### Aim of the task
An exact repeat is needed of the lines from the one with "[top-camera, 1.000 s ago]" through the last line of the data below. Please omit the pictures.

### Available data
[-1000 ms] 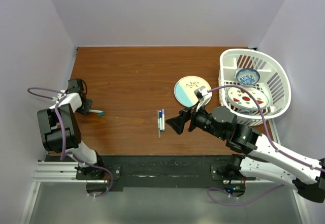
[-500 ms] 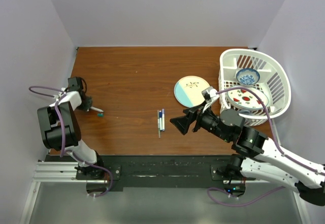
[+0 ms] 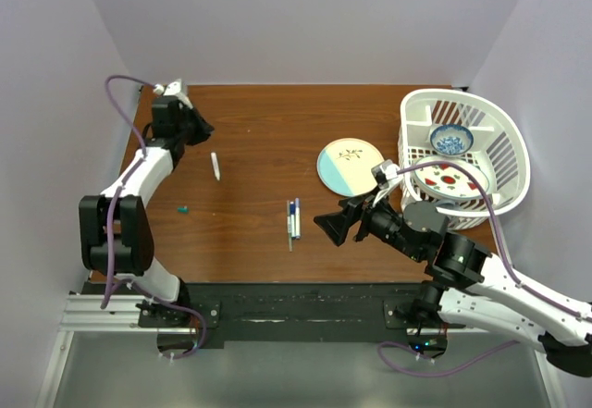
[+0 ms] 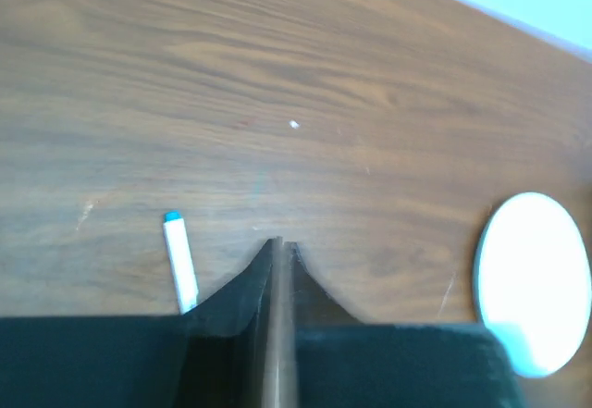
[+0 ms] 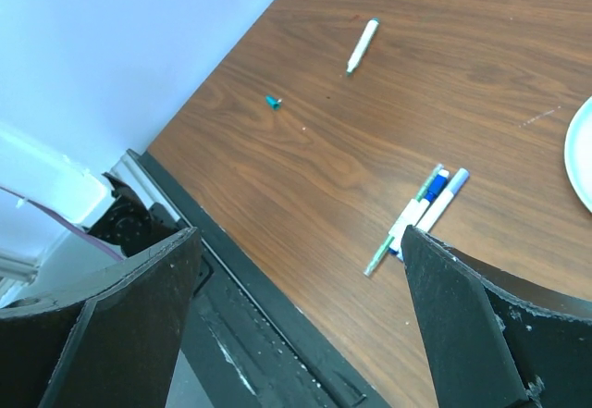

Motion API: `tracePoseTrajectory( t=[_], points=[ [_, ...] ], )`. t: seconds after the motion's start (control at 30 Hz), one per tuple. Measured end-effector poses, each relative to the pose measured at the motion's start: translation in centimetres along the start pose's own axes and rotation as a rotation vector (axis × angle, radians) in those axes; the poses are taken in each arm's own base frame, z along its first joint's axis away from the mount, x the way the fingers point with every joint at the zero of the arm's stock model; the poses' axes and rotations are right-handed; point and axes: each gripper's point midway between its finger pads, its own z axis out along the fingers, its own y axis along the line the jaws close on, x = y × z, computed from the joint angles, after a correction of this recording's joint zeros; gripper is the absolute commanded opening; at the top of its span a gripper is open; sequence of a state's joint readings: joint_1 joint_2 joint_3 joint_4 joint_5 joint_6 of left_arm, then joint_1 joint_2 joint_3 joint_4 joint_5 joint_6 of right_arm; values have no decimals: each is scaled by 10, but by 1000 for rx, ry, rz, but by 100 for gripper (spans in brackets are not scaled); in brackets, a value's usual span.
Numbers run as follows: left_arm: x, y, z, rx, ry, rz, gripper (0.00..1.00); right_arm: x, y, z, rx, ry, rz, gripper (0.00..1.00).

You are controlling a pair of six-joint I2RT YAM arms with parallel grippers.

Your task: Insert the pens into the pen caps

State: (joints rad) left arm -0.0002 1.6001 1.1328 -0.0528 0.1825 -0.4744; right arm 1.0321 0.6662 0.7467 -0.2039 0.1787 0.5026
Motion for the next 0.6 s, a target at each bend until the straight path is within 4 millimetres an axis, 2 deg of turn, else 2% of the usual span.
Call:
tracePoseTrajectory(
  t=[0.1, 0.2, 0.3, 0.4, 0.6],
  points=[
    [5, -8, -2, -2, 16, 80, 41, 1, -2, -2, 9, 2, -1, 94],
    [13, 2, 6, -26, 57, 119, 40, 0, -4, -4, 14, 0, -1, 94],
    [20, 8, 29, -45, 115, 157, 40, -2, -3, -6, 11, -9, 1, 94],
    [46, 4, 55, -44, 189, 199, 43, -4, -3, -7, 10, -15, 1, 94],
    [112, -13, 83, -20, 334, 250, 45, -1, -7, -8, 26, -8, -11, 94]
  ],
)
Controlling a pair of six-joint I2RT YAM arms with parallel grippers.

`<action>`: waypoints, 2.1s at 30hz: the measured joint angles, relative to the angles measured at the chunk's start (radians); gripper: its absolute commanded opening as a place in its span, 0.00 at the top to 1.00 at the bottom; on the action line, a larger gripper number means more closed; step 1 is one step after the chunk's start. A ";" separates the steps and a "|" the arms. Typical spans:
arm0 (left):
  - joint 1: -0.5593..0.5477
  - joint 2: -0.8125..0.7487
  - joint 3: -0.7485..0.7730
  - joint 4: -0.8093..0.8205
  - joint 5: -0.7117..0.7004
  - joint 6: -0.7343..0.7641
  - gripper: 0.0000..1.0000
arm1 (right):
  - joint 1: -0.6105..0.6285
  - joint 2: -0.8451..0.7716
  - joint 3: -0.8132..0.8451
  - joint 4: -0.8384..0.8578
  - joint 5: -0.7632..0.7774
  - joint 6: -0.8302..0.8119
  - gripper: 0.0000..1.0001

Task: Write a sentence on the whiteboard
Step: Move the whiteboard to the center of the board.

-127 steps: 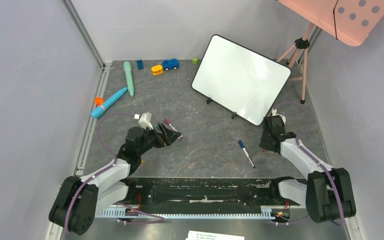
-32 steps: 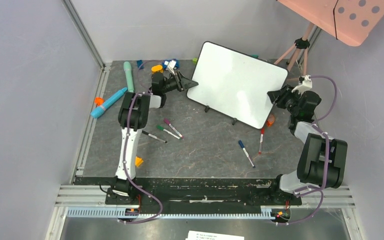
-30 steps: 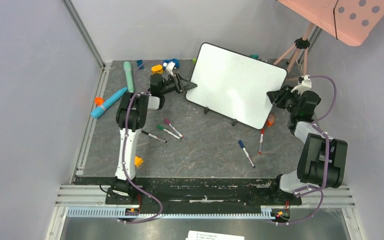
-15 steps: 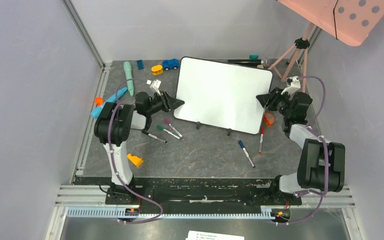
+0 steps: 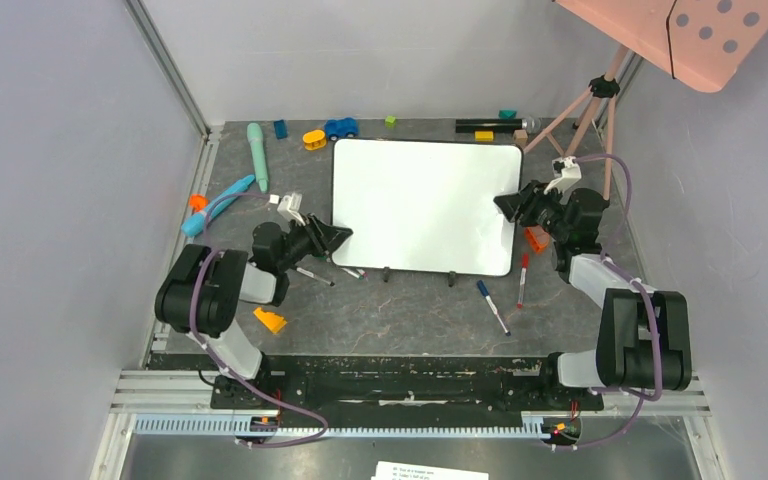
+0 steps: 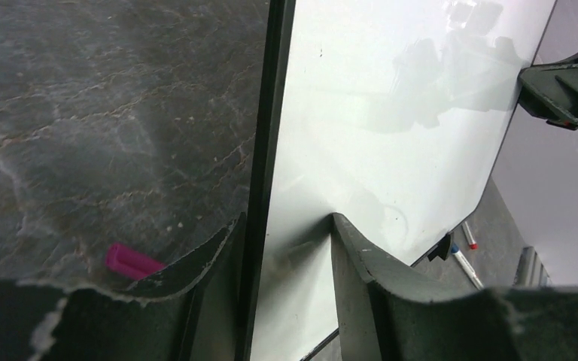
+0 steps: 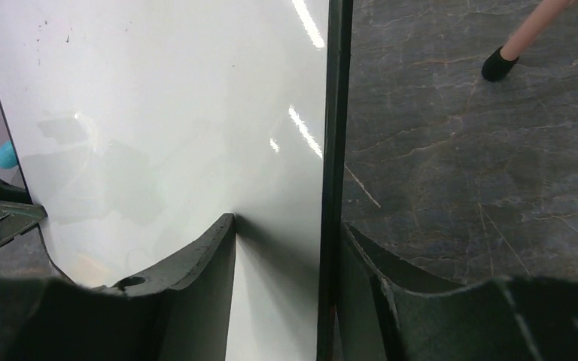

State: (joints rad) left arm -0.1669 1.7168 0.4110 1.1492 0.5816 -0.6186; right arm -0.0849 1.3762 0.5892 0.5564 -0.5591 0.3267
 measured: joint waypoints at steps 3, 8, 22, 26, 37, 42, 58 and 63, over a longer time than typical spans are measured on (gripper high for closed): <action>-0.001 -0.082 -0.039 -0.065 -0.041 0.035 0.52 | 0.029 0.013 -0.001 0.020 0.018 0.008 0.54; -0.001 -0.216 -0.066 -0.174 -0.114 0.093 0.52 | 0.065 0.057 0.012 0.062 0.045 0.040 0.52; -0.028 -0.339 -0.169 -0.245 -0.134 0.120 0.39 | 0.125 0.072 0.015 0.082 0.062 -0.019 0.30; -0.039 -0.357 -0.169 -0.288 -0.133 0.127 0.33 | 0.149 0.054 0.014 0.016 0.051 -0.053 0.10; -0.039 -0.504 -0.184 -0.364 -0.192 0.135 0.00 | 0.141 -0.041 -0.012 -0.129 0.094 -0.093 0.02; -0.039 -0.619 -0.216 -0.412 -0.238 0.140 0.00 | 0.090 -0.108 -0.014 -0.171 0.093 -0.099 0.02; -0.039 -0.981 -0.269 -0.739 -0.508 0.096 0.00 | 0.029 -0.548 -0.097 -0.579 0.370 -0.150 0.02; -0.039 -1.128 -0.344 -0.761 -0.528 0.004 0.00 | 0.029 -0.613 -0.175 -0.706 0.507 -0.047 0.02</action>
State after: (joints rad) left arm -0.2054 0.5884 0.0673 0.3885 0.0532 -0.6144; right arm -0.0563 0.7631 0.4145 -0.1501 -0.0525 0.2798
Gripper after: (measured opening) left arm 0.993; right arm 0.979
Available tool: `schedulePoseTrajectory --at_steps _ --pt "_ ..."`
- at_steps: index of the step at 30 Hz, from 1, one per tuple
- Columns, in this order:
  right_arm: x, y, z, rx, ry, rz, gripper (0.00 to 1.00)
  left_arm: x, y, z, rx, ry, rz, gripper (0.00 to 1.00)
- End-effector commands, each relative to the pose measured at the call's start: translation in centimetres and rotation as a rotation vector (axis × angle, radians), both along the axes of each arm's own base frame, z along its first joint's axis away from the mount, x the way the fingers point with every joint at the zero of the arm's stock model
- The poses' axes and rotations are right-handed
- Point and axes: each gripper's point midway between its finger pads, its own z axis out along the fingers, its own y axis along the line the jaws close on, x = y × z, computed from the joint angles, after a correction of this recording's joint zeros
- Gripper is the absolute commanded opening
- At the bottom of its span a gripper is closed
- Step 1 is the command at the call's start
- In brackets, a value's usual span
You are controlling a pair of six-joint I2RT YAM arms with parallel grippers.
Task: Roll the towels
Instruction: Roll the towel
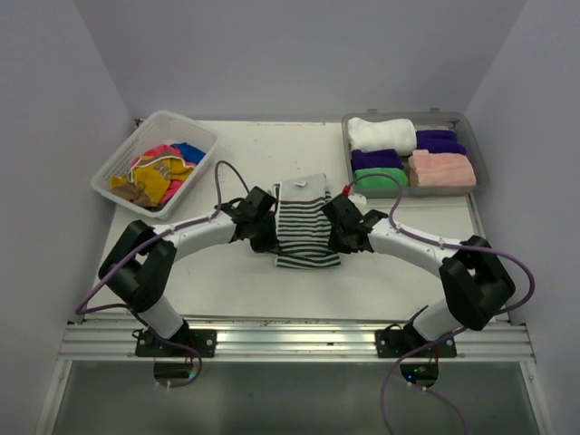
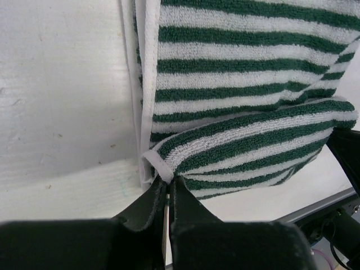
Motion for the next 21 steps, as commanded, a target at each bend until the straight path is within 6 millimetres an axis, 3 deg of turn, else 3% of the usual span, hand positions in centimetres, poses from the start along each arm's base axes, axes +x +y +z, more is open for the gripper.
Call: schedulePoseTrajectory --at_steps 1,2,5,6,9,13,15,20,21 --pt "1.8 0.2 0.3 -0.016 -0.035 0.001 0.05 2.0 -0.1 0.1 0.011 -0.048 -0.006 0.0" --pt "1.8 0.3 0.1 -0.018 -0.031 0.001 0.05 1.9 0.0 0.0 0.018 -0.043 -0.01 0.0" --pt "1.7 0.3 -0.2 -0.019 -0.025 -0.001 0.06 2.1 0.3 0.6 0.031 -0.05 -0.013 0.21" --pt "1.7 0.3 -0.2 -0.018 -0.025 -0.002 0.06 2.2 0.4 1.5 0.028 -0.074 -0.011 0.35" --pt "1.7 0.3 -0.2 -0.019 -0.025 -0.006 0.07 2.7 0.6 4.3 0.006 -0.145 -0.004 0.49" --pt "1.7 0.3 -0.1 -0.017 -0.024 -0.008 0.08 2.8 1.7 5.8 0.032 -0.21 0.008 0.5" --pt "1.8 0.4 -0.2 -0.018 -0.022 -0.009 0.09 2.6 1.4 6.3 0.0 -0.234 -0.024 0.46" --pt "1.9 0.4 0.3 -0.01 -0.027 -0.014 0.15 0.7 -2.8 8.0 -0.191 -0.266 -0.171 0.35" --pt "1.9 0.5 0.5 -0.006 -0.031 -0.016 0.22 0.4 -3.2 8.0 -0.198 -0.264 -0.187 0.35"
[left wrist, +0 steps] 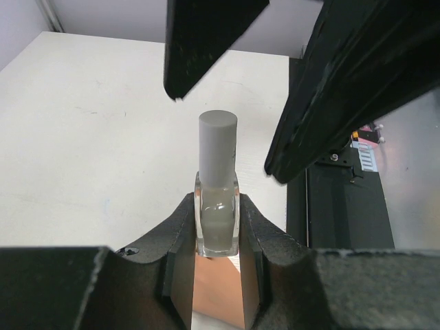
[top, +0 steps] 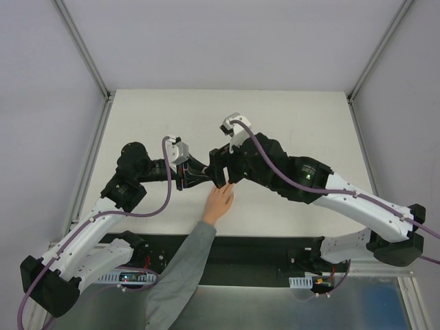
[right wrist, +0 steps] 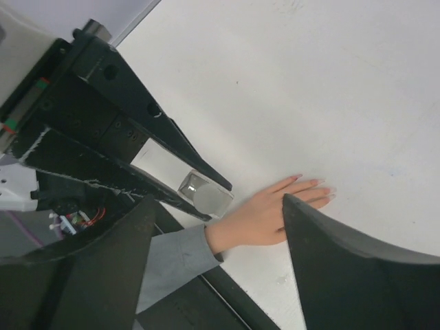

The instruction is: Paint the nails

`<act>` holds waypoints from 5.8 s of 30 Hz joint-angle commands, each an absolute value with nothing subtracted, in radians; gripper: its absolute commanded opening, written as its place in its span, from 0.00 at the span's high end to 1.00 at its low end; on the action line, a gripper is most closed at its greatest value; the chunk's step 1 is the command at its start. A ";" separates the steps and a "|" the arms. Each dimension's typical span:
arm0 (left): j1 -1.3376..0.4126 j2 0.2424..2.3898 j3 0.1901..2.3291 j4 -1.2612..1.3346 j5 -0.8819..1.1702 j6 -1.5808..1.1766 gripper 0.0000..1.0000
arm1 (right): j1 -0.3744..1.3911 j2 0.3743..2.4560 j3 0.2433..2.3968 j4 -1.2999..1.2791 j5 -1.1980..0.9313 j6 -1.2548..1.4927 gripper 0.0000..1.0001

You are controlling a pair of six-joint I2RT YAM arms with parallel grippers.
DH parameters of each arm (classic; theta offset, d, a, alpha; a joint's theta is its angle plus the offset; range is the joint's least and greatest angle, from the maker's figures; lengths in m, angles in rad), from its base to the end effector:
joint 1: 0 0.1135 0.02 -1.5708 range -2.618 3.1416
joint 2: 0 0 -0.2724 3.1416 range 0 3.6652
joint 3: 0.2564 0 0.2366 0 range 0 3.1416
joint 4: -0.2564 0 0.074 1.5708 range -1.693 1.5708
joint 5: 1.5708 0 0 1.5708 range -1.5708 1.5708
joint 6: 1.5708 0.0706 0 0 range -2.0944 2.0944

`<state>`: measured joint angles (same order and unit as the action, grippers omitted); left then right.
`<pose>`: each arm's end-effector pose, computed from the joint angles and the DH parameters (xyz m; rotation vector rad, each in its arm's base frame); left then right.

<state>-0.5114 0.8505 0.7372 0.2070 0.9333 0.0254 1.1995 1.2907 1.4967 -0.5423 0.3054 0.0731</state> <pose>0.1379 -0.1425 0.3628 1.1280 1.1545 -1.0638 0.1250 0.2624 0.4342 -0.8482 1.7363 0.5724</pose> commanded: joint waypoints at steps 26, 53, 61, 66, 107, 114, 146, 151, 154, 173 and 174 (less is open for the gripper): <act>-0.529 0.905 0.805 0.314 1.186 -0.072 1.00 | 0.951 1.394 1.758 -0.858 -0.522 -0.635 0.43; -0.531 0.896 0.804 0.302 1.114 -0.061 1.00 | 0.946 1.486 1.798 -0.876 -0.577 -0.620 0.87; -0.531 0.828 0.773 0.268 0.683 -0.023 1.00 | 1.051 1.519 1.649 -0.671 -0.114 -0.239 1.00; -0.529 0.801 0.750 0.293 0.618 -0.009 1.00 | 1.207 1.462 1.493 -0.593 0.577 0.452 0.99; -0.529 0.914 0.801 0.446 1.189 -0.215 1.00 | 0.828 1.299 1.557 -0.485 -0.870 -0.374 0.44; -0.529 0.919 0.793 0.491 1.200 -0.252 1.00 | 0.828 1.266 1.480 -0.396 -0.821 -0.348 0.53; -0.519 0.971 0.845 0.382 1.196 -0.233 1.00 | 0.956 1.429 1.727 -0.787 -0.612 -0.544 1.00; -0.517 0.976 0.848 0.388 1.233 -0.236 1.00 | 0.937 1.453 1.738 -0.859 -0.661 -0.589 0.99; -0.512 0.974 0.844 0.399 1.212 -0.241 1.00 | 0.940 1.444 1.688 -0.799 -0.640 -0.514 0.99; -0.448 0.891 0.787 0.356 0.898 -0.146 1.00 | 1.166 1.377 1.445 -0.528 0.416 0.412 1.00; -0.448 0.887 0.791 0.339 0.872 -0.134 1.00 | 1.249 1.387 1.463 -0.547 0.504 0.438 1.00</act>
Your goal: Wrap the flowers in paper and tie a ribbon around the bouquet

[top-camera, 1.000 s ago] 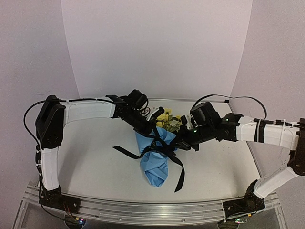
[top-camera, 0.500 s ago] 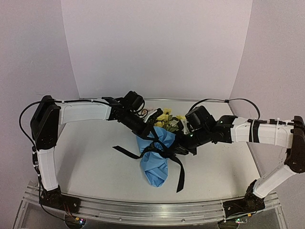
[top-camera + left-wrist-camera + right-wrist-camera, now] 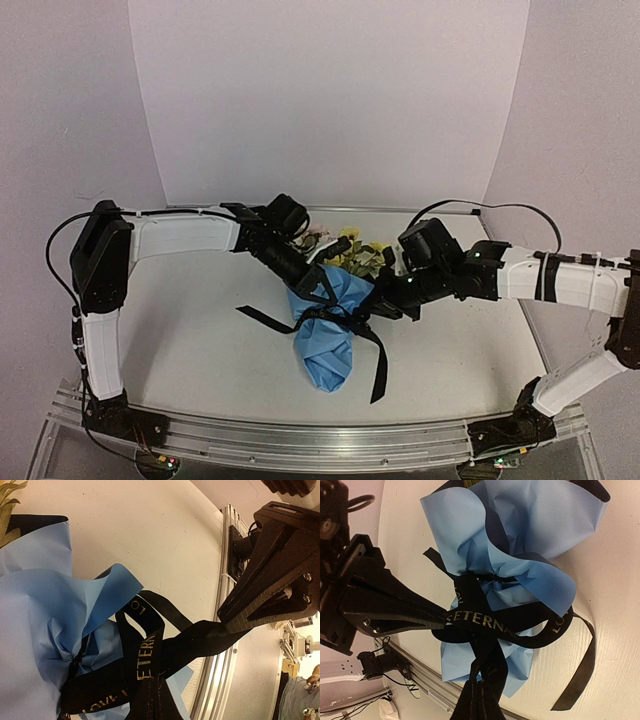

### Result for this task
[top-camera, 1.000 s ago] 
[top-camera, 0.500 s ago] 
[top-camera + left-wrist-camera + right-wrist-camera, now] 

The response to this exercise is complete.